Single by The Swingers

from the album Practical Jokers
- B-side: "One Good Reason"
- Released: 2 March 1981 (Australia)
- Recorded: August 1980
- Genre: New wave
- Label: Mushroom Records
- Songwriters: Buster Stiggs; Phil Judd; Bones Hillman;
- Producer: David Tickle

The Swingers singles chronology
| "One Good Reason" (1979) | "Counting the Beat" (1981) | "It Ain't What You Dance, It's the Way That You Dance It" (1981) |

= Counting the Beat =

"Counting the Beat" is a song by New Zealand rock band the Swingers, released as a single in 1981 from their album Practical Jokers (released in the US as Counting the Beat).

==History==
The single was performed by the Swingers; the group's frontman Phil Judd was previously a member of Split Enz. Although the band had several hit songs in New Zealand, "Counting the Beat" was their only major chart success in Australia, and they are considered a one-hit wonder in that country. The song is well known for its catchy beat and memorable music video.

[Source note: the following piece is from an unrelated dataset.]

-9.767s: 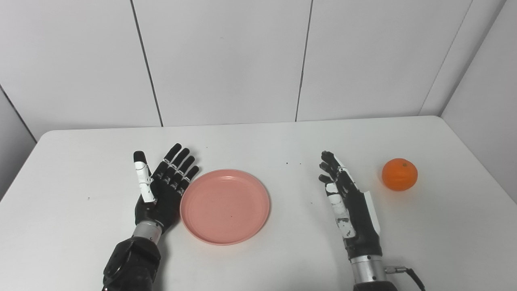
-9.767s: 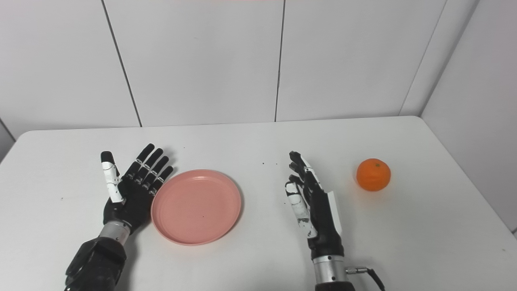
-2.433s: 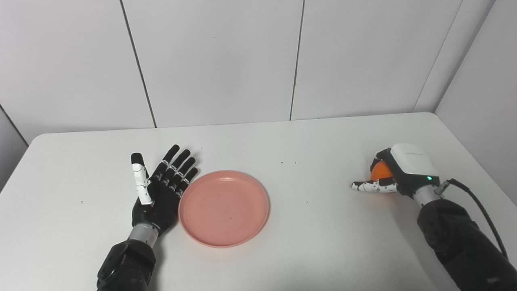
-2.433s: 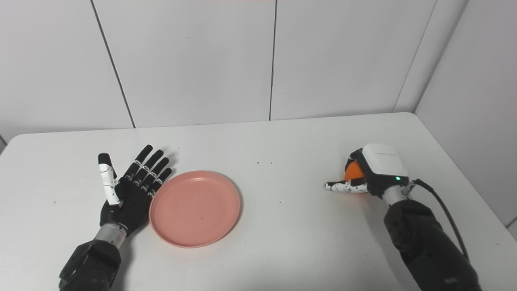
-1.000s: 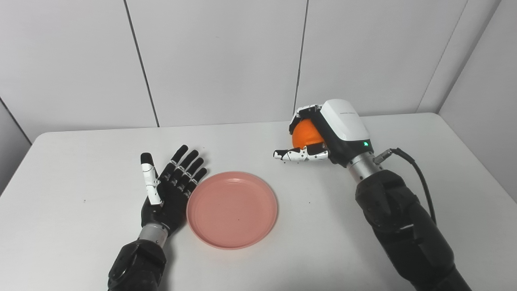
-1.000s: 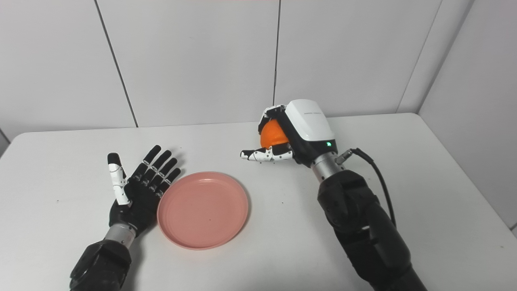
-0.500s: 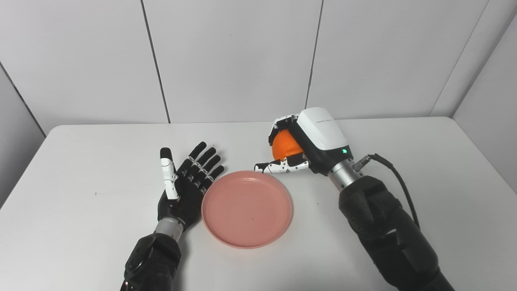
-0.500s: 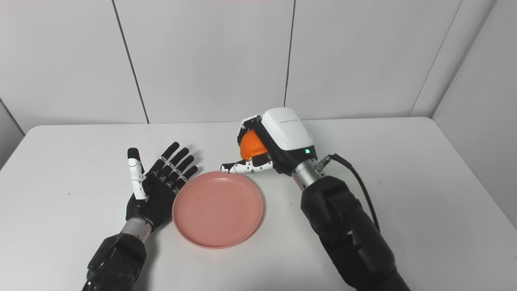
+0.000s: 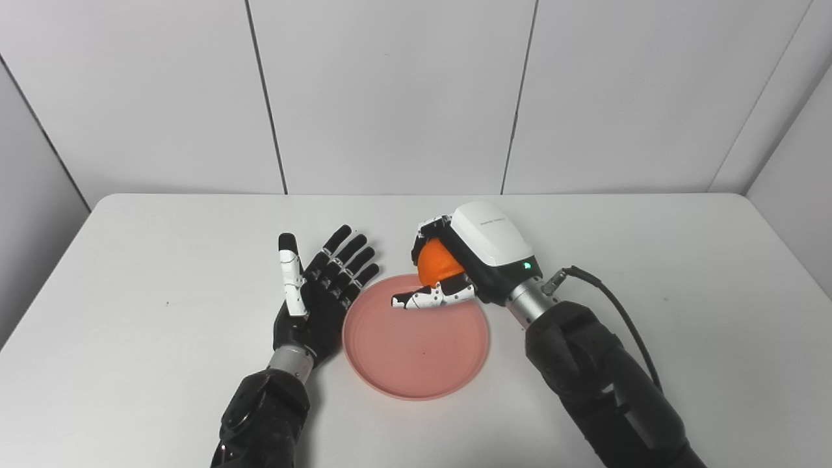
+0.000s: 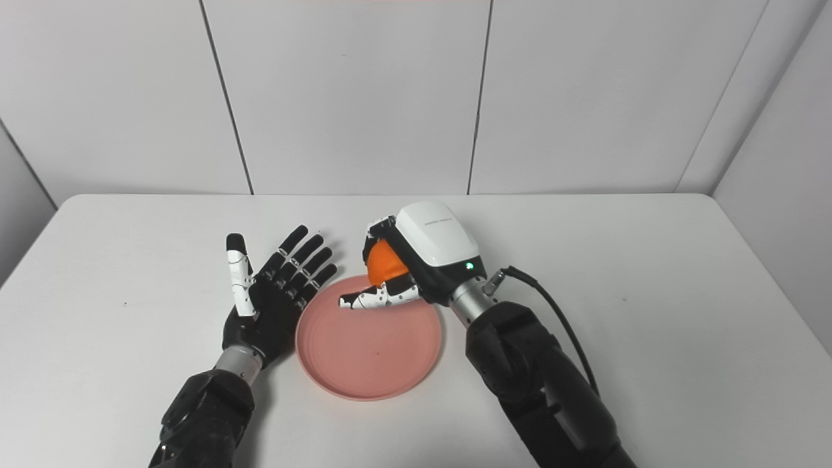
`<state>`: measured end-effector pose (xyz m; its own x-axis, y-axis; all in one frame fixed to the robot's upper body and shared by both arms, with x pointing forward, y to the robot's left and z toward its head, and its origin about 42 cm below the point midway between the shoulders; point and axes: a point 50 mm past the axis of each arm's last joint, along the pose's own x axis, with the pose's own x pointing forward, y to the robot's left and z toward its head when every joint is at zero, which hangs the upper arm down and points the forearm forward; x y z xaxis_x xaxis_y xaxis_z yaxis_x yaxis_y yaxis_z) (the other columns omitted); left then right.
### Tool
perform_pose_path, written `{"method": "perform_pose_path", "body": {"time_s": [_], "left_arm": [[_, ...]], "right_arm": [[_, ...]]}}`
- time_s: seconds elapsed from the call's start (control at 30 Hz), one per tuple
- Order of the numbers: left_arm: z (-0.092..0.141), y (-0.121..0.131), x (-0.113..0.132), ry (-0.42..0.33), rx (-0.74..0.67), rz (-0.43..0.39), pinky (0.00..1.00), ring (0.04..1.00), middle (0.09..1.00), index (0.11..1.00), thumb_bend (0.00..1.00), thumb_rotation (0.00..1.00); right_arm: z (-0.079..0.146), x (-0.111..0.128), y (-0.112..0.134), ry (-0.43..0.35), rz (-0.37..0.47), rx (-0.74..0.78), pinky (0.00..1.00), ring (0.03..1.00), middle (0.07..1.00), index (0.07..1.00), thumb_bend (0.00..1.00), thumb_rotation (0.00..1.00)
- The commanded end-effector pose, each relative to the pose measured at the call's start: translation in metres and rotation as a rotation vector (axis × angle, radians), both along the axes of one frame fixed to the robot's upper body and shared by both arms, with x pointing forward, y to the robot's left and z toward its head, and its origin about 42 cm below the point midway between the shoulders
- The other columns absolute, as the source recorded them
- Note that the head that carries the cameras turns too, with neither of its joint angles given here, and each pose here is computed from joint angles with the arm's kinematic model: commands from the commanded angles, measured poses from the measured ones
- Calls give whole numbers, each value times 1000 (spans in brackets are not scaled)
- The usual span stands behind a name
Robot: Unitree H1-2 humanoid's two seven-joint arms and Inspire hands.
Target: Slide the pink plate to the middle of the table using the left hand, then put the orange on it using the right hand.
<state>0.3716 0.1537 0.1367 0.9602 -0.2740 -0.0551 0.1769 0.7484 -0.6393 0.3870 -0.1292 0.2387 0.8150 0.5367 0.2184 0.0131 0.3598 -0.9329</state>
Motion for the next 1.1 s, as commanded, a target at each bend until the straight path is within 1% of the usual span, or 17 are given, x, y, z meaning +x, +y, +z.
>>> {"method": "perform_pose_path", "body": {"time_s": [0.0,0.07,0.1,0.2,0.4,0.53,0.6,0.77,0.87,0.93,0.97,1.03,1.07], "left_arm": [[-30,-3,-12,133,34,17,841,833,800,806,918,880],[-31,-3,-13,136,35,22,843,830,795,801,920,878],[-31,-3,-13,137,36,24,834,825,788,794,923,877],[-31,-3,-13,138,31,24,832,825,787,795,922,878],[-31,-4,-13,139,32,23,844,830,779,788,924,877],[-32,-4,-12,134,35,20,817,834,821,799,924,885],[-31,-4,-12,134,32,19,814,829,820,807,922,885],[-31,-4,-12,134,26,15,828,832,821,834,918,891],[-31,-5,-12,131,27,12,835,839,845,845,914,902],[-31,-5,-12,129,26,9,853,851,868,865,914,912],[-31,-5,-12,129,27,8,858,855,880,880,914,915],[-31,-5,-13,131,27,10,851,853,879,885,916,909],[-31,-4,-13,132,25,10,849,852,878,884,916,908]], "right_arm": [[24,2,11,-103,65,22,120,170,228,271,522,470],[20,2,14,-87,72,15,135,186,245,302,515,464],[19,1,15,-78,73,10,150,200,260,326,511,476],[16,0,17,-63,71,14,149,203,267,337,514,472],[15,1,22,-39,80,34,132,185,247,305,500,479],[13,0,25,-33,89,35,131,185,249,304,508,467],[12,-1,26,-21,88,35,137,191,255,311,509,482],[5,-3,28,12,91,9,135,187,250,304,501,518],[-3,-2,29,44,94,-9,141,193,253,311,499,524],[-9,-1,30,64,93,-24,146,202,265,328,502,496],[-12,-1,30,72,93,-33,163,222,291,372,510,437],[-18,1,31,80,97,-46,175,237,311,409,504,419],[-20,1,31,83,98,-50,176,238,313,412,504,415]]}}
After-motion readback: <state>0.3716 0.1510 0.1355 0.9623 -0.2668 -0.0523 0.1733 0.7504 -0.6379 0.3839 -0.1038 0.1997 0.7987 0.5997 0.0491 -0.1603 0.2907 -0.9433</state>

There were long delays in the release of the song: while recorded in August 1980, the final mix was not ready until November, and the decision then made by Mushroom to not release the song until after Christmas. Between its recording and release, Buster Stiggs had left the band and joined Australian rock group Models.

On its eventual release in February, the song was an immediate hit, reaching #1 in Australia on 2 March 1981 and in New Zealand that May (where it spent 9 weeks in the top two). The song was the number one charting song of 1981 in Australia according to the Kent Music Report end of year chart. As of July 1997, it had sold over 100,000 copies in Australia.

==Music video==
The song is known for its memorable music video as well as the song. The crowd at the end of the song were not actors but instead people on a 'surprise' drinking bus. One of the stops was the video shoot, where they had 15 minutes to dance.

==Track listing==
1. "Counting the Beat"
2. "One Good Reason"

==Silver Scroll award==
In September 2015, "Counting the Beat" was awarded a retrospective New Zealand Silver Scroll award, dubbed the 'lost Silver Scroll', because the awards were not held in 1981, for reasons that remain unclear.

==Charts==
===Weekly charts===

| Chart (1981) | Peak position |
|---|---|
| Australia (Kent Music Report) | 1 |
| New Zealand (RIANZ) | 1 |
| US (Mainstream Rock) | 45 |

===Year-end charts===

Year-end chart performance for "Counting the Beat"
| Chart (1981) | Position |
|---|---|
| Australia (Kent Music Report) | 1 |
| New Zealand (RIANZ) | 3 |

==Popular culture==

- From the early to mid-1990s until the early 2000s, the song was used as the theme for the New Zealand soft drink Lemon and Paeroa.
- From 1997 to 2002, the song was used in advertisements for Kmart Australia.
- In 2001, it was voted fourth-best New Zealand song of all time by members of APRA, and included on the related Nature's Best CD and DVD.